BRIEF:
Give the whole listing below once more, exactly, without pictures.
---------- DATA PROVIDED
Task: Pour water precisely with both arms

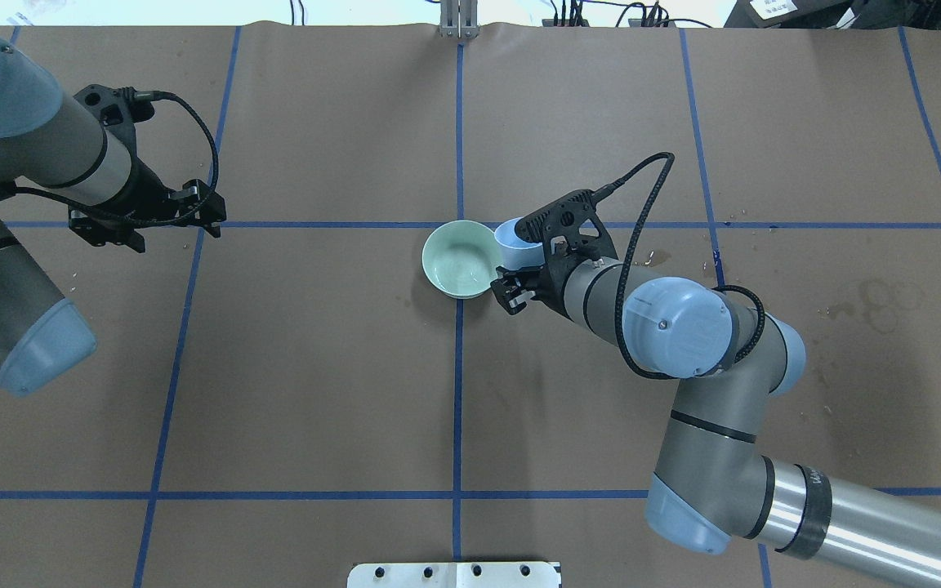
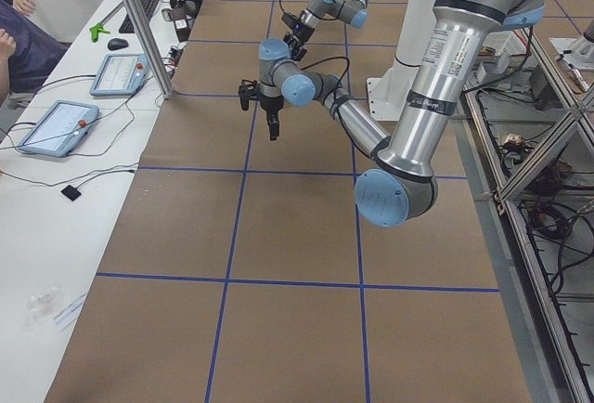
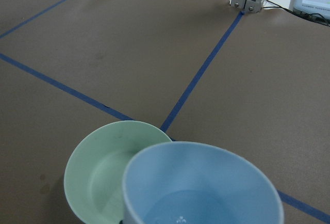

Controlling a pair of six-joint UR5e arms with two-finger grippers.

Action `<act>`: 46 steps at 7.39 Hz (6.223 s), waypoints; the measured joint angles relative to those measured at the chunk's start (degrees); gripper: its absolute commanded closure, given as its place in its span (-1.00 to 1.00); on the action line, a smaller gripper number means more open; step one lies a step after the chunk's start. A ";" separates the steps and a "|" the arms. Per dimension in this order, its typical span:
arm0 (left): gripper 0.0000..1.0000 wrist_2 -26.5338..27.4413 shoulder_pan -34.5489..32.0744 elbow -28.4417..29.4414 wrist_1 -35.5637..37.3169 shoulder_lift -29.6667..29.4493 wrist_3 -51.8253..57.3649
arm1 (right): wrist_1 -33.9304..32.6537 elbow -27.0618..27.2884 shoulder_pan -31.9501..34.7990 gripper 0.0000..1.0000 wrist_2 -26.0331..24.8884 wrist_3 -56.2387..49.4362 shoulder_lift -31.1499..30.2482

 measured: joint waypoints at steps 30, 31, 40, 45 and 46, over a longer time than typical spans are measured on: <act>-1.00 -0.09 -0.03 -1.07 -0.18 2.83 -0.20 | -34.49 -10.42 3.00 1.00 17.71 -12.48 17.54; -1.00 -0.09 -0.02 -1.08 -0.18 2.86 -0.23 | -35.71 -10.70 3.00 1.00 17.92 -12.79 18.32; -1.00 0.01 0.00 -2.40 -0.23 4.48 -0.30 | -39.26 -8.44 3.02 1.00 17.74 -13.19 19.48; -1.00 0.09 0.00 -2.57 -0.26 4.64 -0.32 | -19.14 -3.55 4.61 1.00 16.53 -7.57 10.90; -1.00 0.09 0.00 -2.55 -0.27 4.64 -0.24 | -13.19 -1.52 5.16 1.00 15.32 -4.93 7.81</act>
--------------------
WRITTEN RESPONSE:
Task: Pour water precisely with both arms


Controlling a pair of six-joint UR5e arms with two-finger grippers.

Action `<act>`: 46 steps at 7.39 Hz (6.223 s), waypoints; the measured joint angles relative to those measured at the chunk's start (degrees); gripper: its absolute commanded closure, given as its place in its span (-1.00 to 1.00); on the action line, a smaller gripper number means more open; step one lies a step after the chunk's start. A ";" separates the steps and a "|" the arms. Per dimension in this order, its typical span:
arm0 (left): gripper 0.0000..1.0000 wrist_2 -26.5338..27.4413 shoulder_pan -34.5489..32.0744 elbow -28.4417..29.4414 wrist_1 -35.5637..37.3169 shoulder_lift -29.6667..29.4493 wrist_3 -51.8253..57.3649
arm1 (right): wrist_1 -33.9304..32.6537 elbow -27.0618..27.2884 shoulder_pan -31.9501..34.7990 gripper 0.0000..1.0000 wrist_2 -26.0331..24.8884 wrist_3 -56.2387..49.4362 shoulder_lift -31.1499..30.2482

 measured: joint waypoints at steps 30, 31, 40, 45 and 46, over a longer time than typical spans are measured on: <act>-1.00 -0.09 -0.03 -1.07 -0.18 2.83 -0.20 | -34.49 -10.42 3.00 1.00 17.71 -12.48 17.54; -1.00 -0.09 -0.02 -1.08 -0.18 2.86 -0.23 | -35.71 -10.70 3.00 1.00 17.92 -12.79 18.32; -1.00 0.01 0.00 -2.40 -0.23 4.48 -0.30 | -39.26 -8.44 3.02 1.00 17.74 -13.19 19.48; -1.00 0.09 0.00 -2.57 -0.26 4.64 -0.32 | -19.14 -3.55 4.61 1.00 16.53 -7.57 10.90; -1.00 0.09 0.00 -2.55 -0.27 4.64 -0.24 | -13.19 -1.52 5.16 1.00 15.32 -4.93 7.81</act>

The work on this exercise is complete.